**Problem description**: From the entries that follow, report every line in which "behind" occurs.
+++ Data shown +++
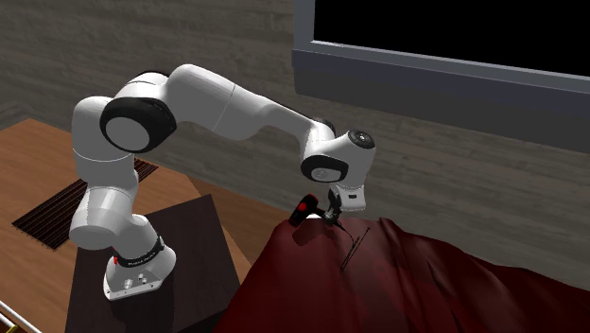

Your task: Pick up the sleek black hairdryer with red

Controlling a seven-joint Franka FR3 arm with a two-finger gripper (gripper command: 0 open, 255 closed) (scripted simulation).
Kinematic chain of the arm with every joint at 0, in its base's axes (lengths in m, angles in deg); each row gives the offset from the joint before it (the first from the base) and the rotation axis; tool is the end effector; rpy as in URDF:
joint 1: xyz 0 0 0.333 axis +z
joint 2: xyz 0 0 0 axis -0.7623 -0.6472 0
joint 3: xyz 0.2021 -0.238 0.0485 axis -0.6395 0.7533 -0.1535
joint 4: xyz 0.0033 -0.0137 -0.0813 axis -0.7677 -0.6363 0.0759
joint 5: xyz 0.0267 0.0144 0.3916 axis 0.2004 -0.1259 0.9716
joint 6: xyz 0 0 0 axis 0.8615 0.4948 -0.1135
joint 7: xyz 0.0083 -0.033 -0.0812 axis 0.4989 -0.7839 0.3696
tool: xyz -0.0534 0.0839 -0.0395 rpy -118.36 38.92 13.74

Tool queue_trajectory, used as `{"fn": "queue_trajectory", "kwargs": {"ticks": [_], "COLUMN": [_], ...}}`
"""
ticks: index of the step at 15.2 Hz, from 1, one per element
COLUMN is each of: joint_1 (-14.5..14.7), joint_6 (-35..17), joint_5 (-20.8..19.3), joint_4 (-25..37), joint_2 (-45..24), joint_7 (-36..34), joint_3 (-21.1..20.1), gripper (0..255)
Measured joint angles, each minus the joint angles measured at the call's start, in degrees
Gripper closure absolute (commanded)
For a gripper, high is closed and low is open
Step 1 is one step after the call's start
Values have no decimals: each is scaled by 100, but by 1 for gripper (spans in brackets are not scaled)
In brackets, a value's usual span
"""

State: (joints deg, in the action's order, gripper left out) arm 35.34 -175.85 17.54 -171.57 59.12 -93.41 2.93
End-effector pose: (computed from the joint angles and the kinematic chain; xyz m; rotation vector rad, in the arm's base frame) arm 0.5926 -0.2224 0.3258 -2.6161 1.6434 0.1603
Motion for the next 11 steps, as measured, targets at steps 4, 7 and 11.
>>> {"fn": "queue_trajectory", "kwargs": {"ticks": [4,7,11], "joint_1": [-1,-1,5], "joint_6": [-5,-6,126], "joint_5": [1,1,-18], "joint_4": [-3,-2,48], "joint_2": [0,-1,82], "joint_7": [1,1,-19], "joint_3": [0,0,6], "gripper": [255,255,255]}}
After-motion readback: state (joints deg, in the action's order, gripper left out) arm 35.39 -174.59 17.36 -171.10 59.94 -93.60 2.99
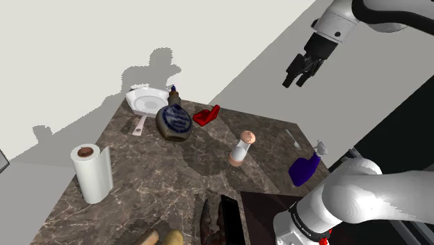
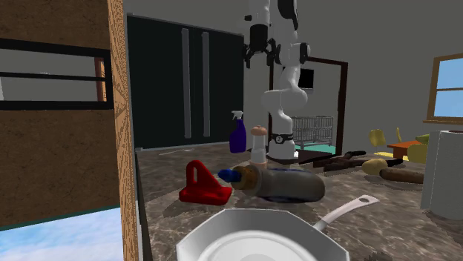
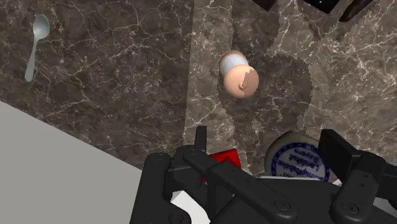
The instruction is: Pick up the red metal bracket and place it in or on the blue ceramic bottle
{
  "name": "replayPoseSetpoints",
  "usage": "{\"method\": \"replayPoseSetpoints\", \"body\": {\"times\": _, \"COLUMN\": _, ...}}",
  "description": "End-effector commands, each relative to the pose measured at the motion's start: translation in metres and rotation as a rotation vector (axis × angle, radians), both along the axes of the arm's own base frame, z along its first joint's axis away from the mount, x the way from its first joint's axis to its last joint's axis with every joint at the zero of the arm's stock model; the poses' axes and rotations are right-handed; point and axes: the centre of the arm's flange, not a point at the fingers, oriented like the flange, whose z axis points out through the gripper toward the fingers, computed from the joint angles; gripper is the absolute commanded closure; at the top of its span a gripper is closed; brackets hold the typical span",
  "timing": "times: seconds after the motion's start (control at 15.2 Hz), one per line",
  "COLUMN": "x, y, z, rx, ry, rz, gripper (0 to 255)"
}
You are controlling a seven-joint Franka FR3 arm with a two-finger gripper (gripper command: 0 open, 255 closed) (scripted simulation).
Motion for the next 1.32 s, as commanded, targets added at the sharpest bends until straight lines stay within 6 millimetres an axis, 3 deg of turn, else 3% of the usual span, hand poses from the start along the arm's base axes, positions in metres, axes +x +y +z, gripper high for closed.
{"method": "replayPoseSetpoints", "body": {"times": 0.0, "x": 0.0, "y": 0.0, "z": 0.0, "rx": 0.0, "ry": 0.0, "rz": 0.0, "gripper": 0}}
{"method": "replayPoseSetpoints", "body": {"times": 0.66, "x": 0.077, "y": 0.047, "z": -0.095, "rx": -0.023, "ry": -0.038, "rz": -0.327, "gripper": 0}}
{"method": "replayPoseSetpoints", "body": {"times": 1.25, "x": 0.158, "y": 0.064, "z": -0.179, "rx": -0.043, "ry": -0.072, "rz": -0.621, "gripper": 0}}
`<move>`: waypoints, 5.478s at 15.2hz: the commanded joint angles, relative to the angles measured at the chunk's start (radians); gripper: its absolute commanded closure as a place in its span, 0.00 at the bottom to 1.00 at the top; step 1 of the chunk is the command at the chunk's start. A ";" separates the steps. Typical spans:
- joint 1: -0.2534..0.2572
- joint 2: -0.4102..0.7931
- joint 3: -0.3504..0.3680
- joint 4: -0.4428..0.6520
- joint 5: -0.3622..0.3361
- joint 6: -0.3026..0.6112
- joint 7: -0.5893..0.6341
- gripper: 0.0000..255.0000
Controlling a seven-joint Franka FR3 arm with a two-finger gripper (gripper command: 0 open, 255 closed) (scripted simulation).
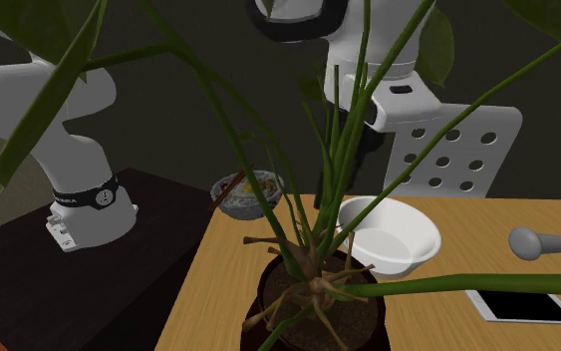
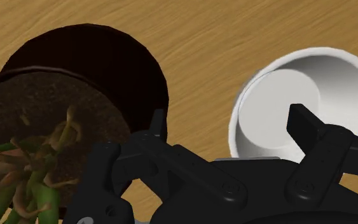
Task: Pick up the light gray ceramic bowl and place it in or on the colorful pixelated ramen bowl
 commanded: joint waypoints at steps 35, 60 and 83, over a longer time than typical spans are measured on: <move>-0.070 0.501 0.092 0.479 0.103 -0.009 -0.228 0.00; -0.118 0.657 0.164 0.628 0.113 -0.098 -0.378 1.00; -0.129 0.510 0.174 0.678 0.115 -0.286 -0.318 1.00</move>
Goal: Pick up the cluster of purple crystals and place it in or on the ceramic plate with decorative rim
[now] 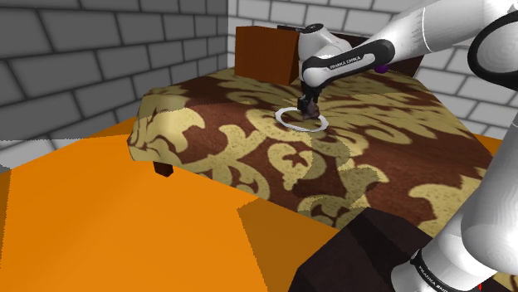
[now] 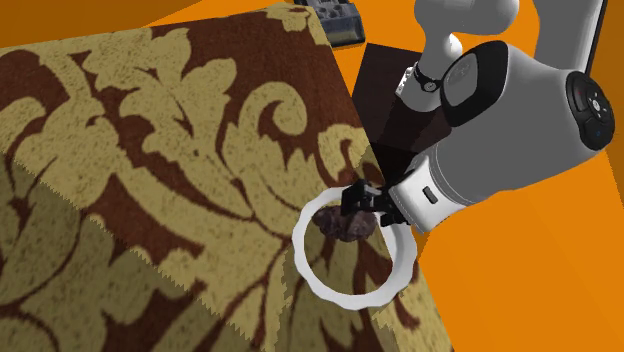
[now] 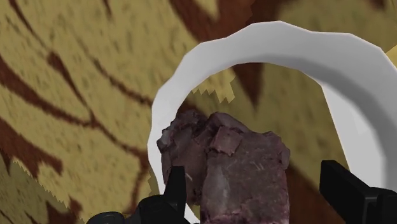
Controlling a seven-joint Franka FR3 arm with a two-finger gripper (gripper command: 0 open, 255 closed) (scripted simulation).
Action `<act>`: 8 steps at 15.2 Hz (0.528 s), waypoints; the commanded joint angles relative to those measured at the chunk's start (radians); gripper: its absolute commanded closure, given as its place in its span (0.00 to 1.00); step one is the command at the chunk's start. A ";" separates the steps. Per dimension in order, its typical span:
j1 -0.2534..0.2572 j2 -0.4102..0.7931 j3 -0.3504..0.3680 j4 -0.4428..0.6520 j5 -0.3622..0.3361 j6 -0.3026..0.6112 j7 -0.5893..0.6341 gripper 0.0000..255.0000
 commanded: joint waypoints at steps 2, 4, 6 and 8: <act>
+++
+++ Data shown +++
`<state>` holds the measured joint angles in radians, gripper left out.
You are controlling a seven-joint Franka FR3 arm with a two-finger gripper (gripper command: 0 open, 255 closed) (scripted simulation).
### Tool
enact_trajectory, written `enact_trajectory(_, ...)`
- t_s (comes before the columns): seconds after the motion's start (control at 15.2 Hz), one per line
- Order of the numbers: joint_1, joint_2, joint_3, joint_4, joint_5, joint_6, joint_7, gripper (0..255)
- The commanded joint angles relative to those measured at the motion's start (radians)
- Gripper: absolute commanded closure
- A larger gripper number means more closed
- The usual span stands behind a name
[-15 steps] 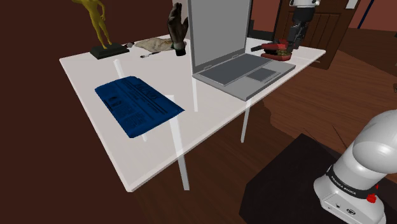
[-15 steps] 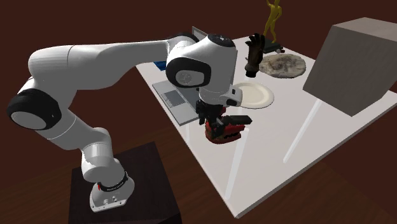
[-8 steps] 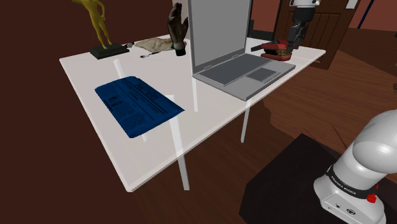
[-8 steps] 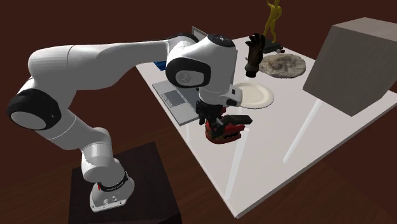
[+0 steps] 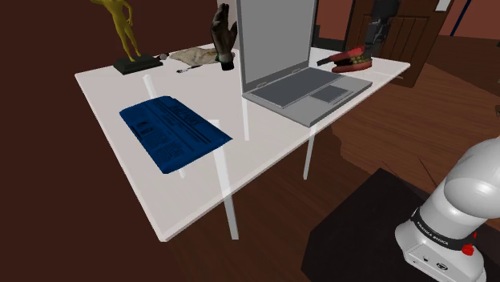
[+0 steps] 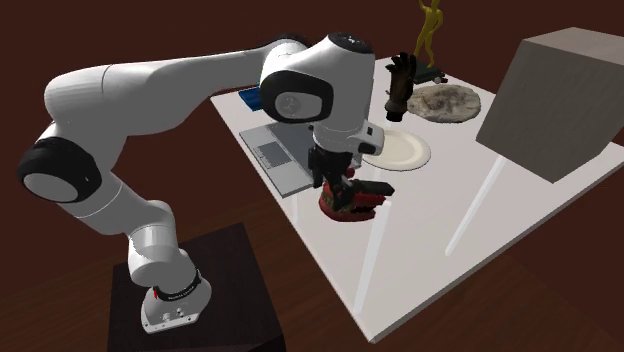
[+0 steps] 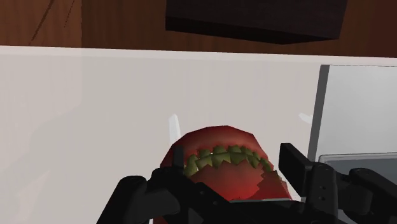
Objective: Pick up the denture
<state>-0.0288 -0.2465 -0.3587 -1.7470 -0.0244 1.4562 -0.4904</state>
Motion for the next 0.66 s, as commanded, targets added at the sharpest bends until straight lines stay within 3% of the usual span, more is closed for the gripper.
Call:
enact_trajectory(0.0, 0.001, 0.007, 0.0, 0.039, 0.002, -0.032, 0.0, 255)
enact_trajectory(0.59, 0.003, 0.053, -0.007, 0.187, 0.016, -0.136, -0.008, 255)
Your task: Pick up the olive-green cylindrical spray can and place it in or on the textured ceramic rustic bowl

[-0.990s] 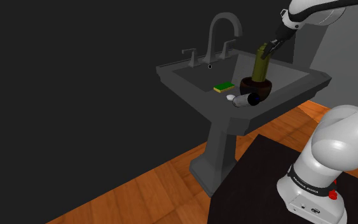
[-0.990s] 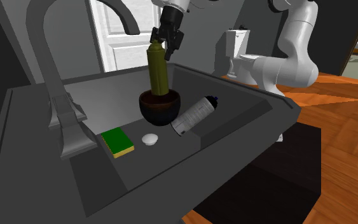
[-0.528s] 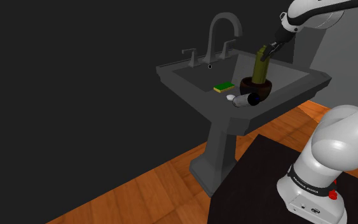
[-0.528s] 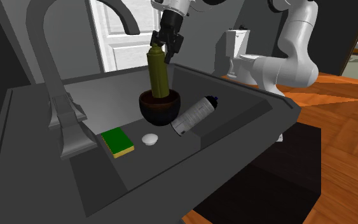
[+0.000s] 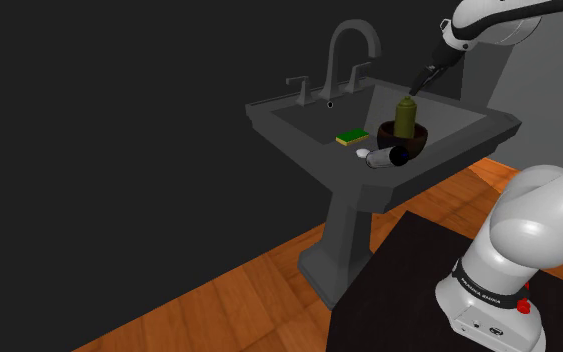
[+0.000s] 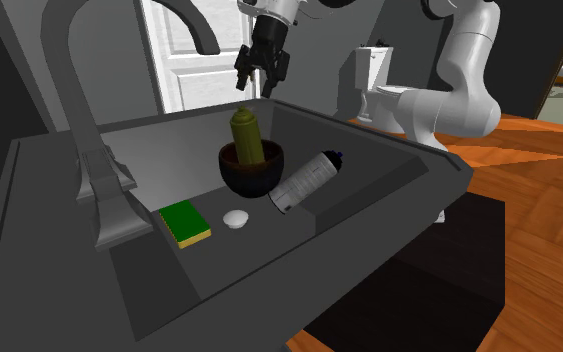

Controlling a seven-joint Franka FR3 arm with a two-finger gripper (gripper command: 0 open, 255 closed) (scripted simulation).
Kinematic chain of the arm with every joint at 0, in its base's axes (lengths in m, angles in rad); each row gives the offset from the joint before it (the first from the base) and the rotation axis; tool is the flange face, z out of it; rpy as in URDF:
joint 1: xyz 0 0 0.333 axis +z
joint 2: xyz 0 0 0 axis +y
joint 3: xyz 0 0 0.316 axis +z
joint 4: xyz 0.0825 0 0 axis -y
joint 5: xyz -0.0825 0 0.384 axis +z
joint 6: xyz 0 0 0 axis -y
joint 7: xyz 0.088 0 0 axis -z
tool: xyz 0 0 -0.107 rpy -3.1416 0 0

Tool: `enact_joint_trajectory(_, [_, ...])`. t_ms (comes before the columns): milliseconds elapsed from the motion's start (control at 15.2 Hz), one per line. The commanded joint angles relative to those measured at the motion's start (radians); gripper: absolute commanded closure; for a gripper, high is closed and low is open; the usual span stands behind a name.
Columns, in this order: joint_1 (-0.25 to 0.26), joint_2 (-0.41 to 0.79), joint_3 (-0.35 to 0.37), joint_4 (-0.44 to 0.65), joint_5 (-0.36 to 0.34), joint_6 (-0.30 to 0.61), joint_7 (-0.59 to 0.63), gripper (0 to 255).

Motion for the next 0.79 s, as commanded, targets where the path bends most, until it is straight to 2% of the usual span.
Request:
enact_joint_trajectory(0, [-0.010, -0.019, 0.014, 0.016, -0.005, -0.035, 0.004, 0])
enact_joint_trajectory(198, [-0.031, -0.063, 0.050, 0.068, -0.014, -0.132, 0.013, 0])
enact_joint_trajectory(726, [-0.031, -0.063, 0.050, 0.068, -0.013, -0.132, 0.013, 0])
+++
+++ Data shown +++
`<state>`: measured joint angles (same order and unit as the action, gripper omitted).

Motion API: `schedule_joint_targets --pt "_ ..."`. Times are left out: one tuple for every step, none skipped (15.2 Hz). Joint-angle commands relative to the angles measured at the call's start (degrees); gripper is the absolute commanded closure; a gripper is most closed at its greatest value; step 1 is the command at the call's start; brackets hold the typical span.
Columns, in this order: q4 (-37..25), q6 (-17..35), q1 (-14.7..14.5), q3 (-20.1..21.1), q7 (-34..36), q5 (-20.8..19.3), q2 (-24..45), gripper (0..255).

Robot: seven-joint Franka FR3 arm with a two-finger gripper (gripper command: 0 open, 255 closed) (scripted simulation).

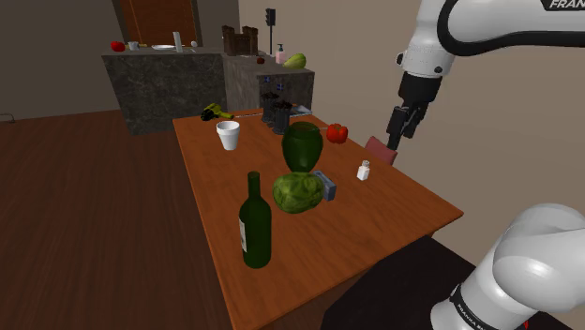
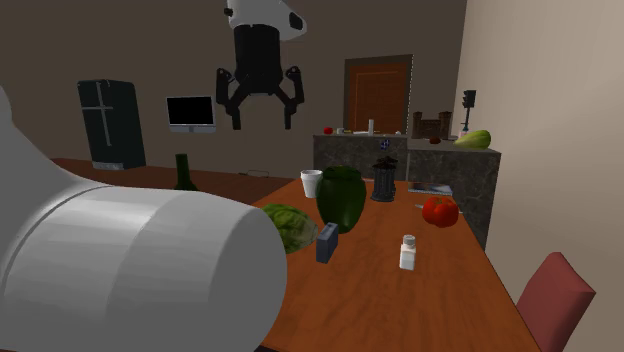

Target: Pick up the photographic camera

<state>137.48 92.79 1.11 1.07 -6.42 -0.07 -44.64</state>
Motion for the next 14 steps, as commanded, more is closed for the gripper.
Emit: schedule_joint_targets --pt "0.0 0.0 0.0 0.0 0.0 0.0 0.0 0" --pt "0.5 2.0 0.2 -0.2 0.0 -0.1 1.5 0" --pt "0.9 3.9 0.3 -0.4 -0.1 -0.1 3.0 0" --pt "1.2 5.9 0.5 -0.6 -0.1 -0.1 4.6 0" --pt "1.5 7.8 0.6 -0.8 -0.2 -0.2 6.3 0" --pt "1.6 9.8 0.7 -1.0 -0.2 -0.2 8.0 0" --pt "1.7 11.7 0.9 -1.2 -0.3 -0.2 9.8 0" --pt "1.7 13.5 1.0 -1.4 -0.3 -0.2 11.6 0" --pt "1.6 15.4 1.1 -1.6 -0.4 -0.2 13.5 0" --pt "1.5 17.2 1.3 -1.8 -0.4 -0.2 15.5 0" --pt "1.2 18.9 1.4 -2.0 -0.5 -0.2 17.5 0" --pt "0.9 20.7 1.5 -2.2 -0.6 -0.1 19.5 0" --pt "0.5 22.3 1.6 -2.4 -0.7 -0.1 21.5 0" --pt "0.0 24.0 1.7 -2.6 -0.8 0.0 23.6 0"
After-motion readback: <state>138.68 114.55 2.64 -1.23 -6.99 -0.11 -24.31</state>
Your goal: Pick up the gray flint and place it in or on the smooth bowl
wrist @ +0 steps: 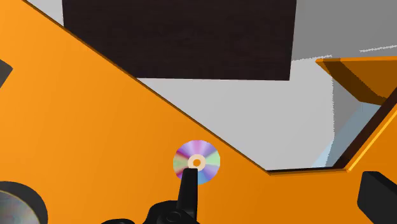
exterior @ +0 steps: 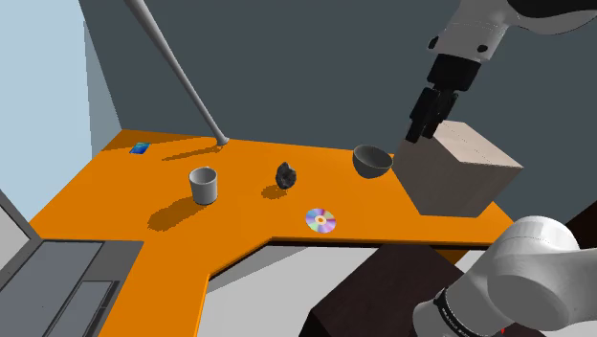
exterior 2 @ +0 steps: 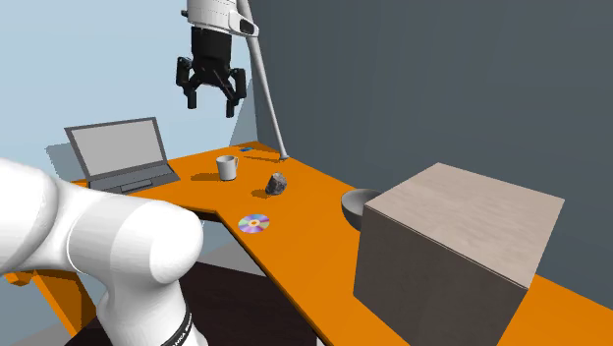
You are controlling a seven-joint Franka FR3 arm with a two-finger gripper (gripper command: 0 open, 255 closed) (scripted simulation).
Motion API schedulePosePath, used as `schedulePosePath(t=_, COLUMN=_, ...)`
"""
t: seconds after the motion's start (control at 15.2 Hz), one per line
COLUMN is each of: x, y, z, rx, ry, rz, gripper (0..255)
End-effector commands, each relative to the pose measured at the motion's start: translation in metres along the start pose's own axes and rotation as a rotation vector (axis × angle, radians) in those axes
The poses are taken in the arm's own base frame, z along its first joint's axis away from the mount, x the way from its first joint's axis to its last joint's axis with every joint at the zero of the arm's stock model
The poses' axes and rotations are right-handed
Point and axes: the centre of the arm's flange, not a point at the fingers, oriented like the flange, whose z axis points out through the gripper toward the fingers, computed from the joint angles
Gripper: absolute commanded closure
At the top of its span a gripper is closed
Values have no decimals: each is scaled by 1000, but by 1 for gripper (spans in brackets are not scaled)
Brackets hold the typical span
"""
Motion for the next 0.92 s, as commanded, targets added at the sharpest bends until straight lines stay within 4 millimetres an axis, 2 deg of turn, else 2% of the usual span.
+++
**Response box**:
- The usual span stands behind a name
Tool: `enact_joint_trajectory(_, [_, ...])`. t_ms (comes before the columns): milliseconds elapsed from the motion's start (control at 15.2 Hz), one per line. The commanded joint angles relative to those measured at the motion's start (radians); gripper: absolute commanded closure; for a gripper, high is closed and low is open; the usual span stands behind a name.

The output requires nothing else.